Going to the zoo that day was both satisfying and absolutely horrendous. Egan was a bit upset that I invited him, but like the good friend he was, he agreed to come and try to keep me from freaking out. The thing is, it wasn't because he was desperate for physical exercise. By that time, Egan told me that his weekly visits to the community gym had paid off. Whenever he told me stories about his adventures in regular school, they were always filled with conversations like:

        "Wow, Egan, you're so hot! You're almost hotter than this Tabasco sauce the cafeteria lady put on my mac and cheese!"

        "Egan!
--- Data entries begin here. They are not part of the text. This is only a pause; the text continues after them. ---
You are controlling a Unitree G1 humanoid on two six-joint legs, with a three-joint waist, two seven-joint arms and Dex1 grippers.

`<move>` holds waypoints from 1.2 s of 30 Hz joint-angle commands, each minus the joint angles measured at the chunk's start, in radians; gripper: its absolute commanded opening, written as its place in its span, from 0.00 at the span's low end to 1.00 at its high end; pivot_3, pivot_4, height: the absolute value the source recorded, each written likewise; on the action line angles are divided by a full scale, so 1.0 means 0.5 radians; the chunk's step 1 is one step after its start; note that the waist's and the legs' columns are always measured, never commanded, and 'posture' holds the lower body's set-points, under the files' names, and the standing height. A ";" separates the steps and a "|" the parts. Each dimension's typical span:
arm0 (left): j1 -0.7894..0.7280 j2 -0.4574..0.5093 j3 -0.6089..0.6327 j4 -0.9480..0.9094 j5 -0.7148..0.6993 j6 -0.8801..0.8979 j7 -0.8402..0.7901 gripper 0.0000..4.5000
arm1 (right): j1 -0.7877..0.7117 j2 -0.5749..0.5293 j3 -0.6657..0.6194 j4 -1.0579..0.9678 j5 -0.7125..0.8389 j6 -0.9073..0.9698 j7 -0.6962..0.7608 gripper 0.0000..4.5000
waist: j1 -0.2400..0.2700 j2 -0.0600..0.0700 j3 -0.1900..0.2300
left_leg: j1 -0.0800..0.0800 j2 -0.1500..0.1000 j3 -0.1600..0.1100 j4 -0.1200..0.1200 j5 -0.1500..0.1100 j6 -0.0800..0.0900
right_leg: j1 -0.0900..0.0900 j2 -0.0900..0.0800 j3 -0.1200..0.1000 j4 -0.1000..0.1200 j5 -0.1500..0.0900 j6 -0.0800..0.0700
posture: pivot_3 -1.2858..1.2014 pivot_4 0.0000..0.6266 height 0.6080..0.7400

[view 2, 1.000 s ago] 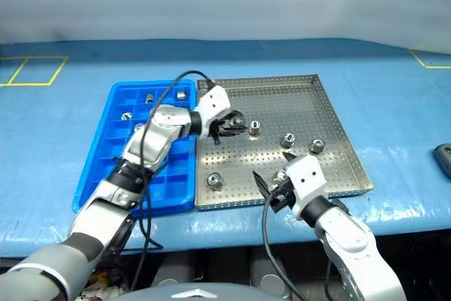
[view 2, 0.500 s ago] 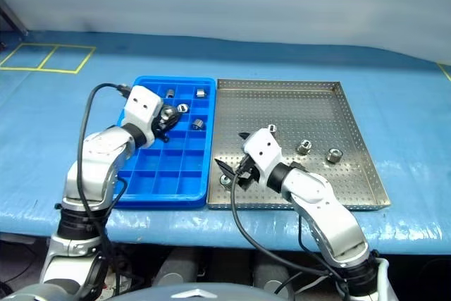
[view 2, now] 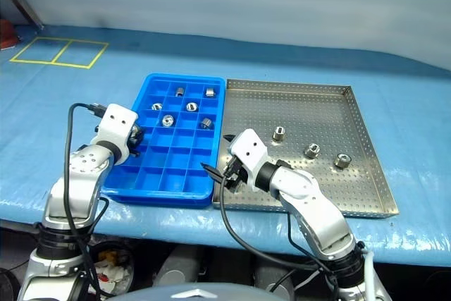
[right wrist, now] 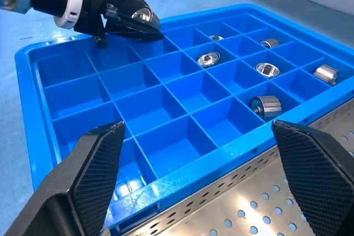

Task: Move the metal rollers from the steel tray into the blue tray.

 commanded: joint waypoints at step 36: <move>-1.253 0.065 -1.210 1.066 -0.430 -0.806 -2.028 0.99 | 1.007 -0.193 -0.588 -0.765 -0.033 0.159 -0.362 1.00 | -0.158 -0.002 -0.001 | -0.003 -0.004 0.004 0.001 0.000 0.002 | -0.002 0.001 0.000 -0.001 -0.002 -0.003 | 0.52 0.24 1.00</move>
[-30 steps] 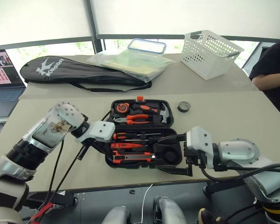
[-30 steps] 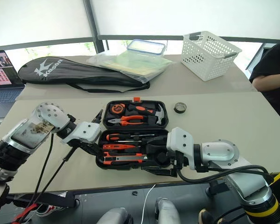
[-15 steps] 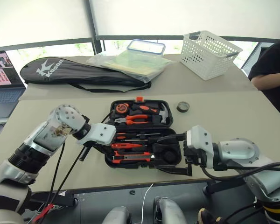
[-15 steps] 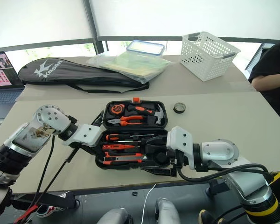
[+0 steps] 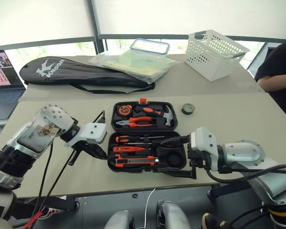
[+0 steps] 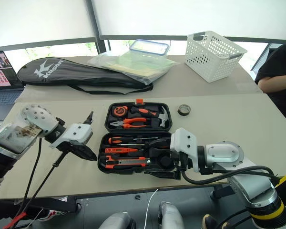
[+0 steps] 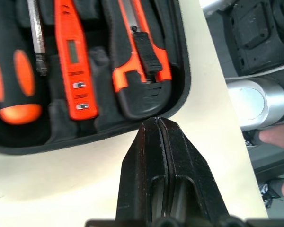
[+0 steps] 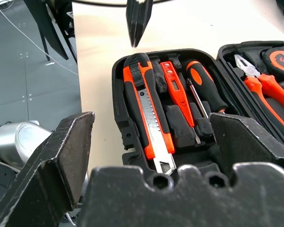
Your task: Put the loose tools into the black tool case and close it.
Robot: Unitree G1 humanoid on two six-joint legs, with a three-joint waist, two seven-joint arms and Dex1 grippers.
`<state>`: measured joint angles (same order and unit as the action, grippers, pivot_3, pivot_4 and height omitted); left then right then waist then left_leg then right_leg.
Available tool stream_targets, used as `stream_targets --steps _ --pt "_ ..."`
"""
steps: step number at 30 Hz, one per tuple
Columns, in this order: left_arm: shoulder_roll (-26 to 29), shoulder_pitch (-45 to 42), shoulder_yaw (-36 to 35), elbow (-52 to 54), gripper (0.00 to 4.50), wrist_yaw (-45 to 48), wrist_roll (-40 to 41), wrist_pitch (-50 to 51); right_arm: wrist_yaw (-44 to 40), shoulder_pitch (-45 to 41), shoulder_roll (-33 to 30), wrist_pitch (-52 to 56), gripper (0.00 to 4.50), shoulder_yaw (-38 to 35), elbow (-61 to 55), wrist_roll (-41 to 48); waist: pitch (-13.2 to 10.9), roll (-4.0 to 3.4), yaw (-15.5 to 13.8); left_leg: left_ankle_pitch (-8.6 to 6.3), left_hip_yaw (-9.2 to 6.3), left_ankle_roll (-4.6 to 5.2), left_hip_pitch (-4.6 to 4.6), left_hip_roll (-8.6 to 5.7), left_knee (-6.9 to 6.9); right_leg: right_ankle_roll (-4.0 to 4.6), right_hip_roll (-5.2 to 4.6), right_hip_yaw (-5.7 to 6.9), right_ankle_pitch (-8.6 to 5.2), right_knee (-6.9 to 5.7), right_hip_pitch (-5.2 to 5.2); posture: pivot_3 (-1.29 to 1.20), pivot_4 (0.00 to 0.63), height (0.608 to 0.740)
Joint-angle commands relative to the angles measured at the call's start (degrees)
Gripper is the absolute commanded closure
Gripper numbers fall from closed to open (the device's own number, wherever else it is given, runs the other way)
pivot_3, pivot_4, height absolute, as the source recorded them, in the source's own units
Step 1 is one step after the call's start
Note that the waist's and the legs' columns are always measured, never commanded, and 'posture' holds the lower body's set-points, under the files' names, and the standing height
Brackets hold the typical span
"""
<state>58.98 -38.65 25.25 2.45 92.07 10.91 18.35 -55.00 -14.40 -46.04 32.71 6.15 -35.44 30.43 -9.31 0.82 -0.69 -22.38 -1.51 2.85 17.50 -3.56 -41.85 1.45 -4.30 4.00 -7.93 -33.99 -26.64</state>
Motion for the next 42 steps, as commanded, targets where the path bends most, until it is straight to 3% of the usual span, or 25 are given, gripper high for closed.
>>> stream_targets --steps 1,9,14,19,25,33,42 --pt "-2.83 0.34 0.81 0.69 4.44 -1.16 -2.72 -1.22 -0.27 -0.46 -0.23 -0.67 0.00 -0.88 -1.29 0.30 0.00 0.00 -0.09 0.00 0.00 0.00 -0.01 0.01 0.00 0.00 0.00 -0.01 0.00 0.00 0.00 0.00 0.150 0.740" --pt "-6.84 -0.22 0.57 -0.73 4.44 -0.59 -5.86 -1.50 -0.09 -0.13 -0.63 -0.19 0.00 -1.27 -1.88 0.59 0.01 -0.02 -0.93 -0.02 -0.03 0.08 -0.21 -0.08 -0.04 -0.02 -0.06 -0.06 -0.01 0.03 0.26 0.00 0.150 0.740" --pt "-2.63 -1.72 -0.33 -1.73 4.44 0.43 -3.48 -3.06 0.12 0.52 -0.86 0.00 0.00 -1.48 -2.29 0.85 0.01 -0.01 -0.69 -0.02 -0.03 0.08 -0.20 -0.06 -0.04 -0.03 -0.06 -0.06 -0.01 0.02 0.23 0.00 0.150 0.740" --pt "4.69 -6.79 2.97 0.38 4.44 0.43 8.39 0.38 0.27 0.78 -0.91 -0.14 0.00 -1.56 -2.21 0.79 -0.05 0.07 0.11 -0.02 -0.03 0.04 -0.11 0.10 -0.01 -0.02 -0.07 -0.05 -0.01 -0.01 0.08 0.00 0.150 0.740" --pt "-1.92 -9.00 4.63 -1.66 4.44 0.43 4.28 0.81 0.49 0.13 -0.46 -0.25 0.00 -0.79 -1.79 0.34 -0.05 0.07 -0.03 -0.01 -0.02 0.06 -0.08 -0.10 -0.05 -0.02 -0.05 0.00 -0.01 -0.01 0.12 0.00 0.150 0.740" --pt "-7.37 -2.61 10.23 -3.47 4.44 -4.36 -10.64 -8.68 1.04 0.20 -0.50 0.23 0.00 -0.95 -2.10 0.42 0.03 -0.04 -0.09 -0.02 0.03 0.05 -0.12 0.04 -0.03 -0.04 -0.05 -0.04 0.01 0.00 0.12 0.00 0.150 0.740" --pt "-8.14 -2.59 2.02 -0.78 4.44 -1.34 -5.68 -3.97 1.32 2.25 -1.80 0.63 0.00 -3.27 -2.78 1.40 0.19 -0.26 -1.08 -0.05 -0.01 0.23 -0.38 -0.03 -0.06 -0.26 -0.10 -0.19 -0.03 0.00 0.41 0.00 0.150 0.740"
So, my friend's a bit shy, and I was wondering, can you..."

        "Egan Gray, will you marry me please and we can live in a penthouse in New York and eat street hotdogs that are molding, and then we can have ten children who will all be named Egan because Egan wow, Egan's a great name and Egan, oh my God I love you so much."

The problem was that, no matter how many people told him that they loved him or that they had some sort of fetish for him, it always ended up with him coming to me and saying, "why does everyone hate me?" I wasn't going to blow up at the guy because he was just naturally like this. He looked at other people and wished, wished, wished that he could be them, when in reality everyone looked at him wanted to be him. Sometimes I wanted to be him too, so then I could hear people say nice things about me. Instead, all the praise I ever got was from him and my relatives. 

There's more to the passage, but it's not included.